What you have to do
From the line that contains "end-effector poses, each" through the line that contains "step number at", output every line of the listing below exactly and leave out all the rest.
- - - - - - -
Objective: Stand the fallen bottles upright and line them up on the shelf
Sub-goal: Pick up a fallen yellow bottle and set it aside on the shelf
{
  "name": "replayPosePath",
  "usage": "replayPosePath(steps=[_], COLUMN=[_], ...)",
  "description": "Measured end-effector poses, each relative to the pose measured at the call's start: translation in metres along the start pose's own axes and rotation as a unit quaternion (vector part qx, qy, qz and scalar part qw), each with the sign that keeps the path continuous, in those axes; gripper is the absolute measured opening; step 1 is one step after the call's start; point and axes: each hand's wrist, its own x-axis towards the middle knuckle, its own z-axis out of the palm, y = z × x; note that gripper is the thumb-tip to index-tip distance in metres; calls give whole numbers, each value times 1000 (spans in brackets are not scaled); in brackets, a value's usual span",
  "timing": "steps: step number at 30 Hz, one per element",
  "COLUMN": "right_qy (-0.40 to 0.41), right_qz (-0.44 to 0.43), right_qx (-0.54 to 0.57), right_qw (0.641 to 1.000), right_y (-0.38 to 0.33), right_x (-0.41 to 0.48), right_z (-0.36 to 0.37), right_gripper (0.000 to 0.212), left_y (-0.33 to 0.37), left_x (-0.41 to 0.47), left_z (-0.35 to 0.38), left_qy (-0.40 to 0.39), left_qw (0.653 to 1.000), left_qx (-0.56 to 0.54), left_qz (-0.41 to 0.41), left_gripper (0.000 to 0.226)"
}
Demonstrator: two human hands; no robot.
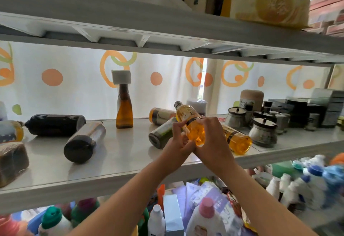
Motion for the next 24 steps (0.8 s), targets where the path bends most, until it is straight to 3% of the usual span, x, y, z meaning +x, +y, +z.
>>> replayPosePath(steps=[4, 14, 20, 24], right_qy=[-8, -38, -70, -72], right_qz=[31, 82, 82, 77], right_qx=[-8, -3, 11, 16], right_qw=[999, 996, 994, 994], right_y=[18, 49, 54, 58], right_x=[-14, -28, -30, -27], right_z=[-12, -19, -18, -12], right_gripper=[49, 51, 55, 52], left_y=[-5, -11, -14, -11], left_x=[3, 12, 16, 24], left_z=[22, 52, 50, 48], left_qy=[-46, -78, 10, 50], left_qw=[998, 974, 943, 931], left_qx=[42, 202, 334, 362], left_qz=[-20, -62, -3, 12], left_gripper=[38, 50, 46, 43])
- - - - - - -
Solution to this task
  "description": "Measured end-effector poses, each relative to the pose measured at the call's start: translation in metres along the start pose's own axes and rotation as a unit quaternion (vector part qx, qy, qz and scalar part qw), each with the sign that keeps the path continuous, in those axes; gripper is the absolute measured opening; step 1 is one step after the call's start; point and axes: each hand's wrist, its own x-axis towards the middle knuckle, its own z-axis out of the palm, y = z × x; note that gripper is the thumb-tip to index-tip distance in metres; calls give whole numbers, each value times 1000 (spans in brackets are not scaled); in brackets, a value's usual span",
  "timing": "steps: step number at 30 Hz, one per element",

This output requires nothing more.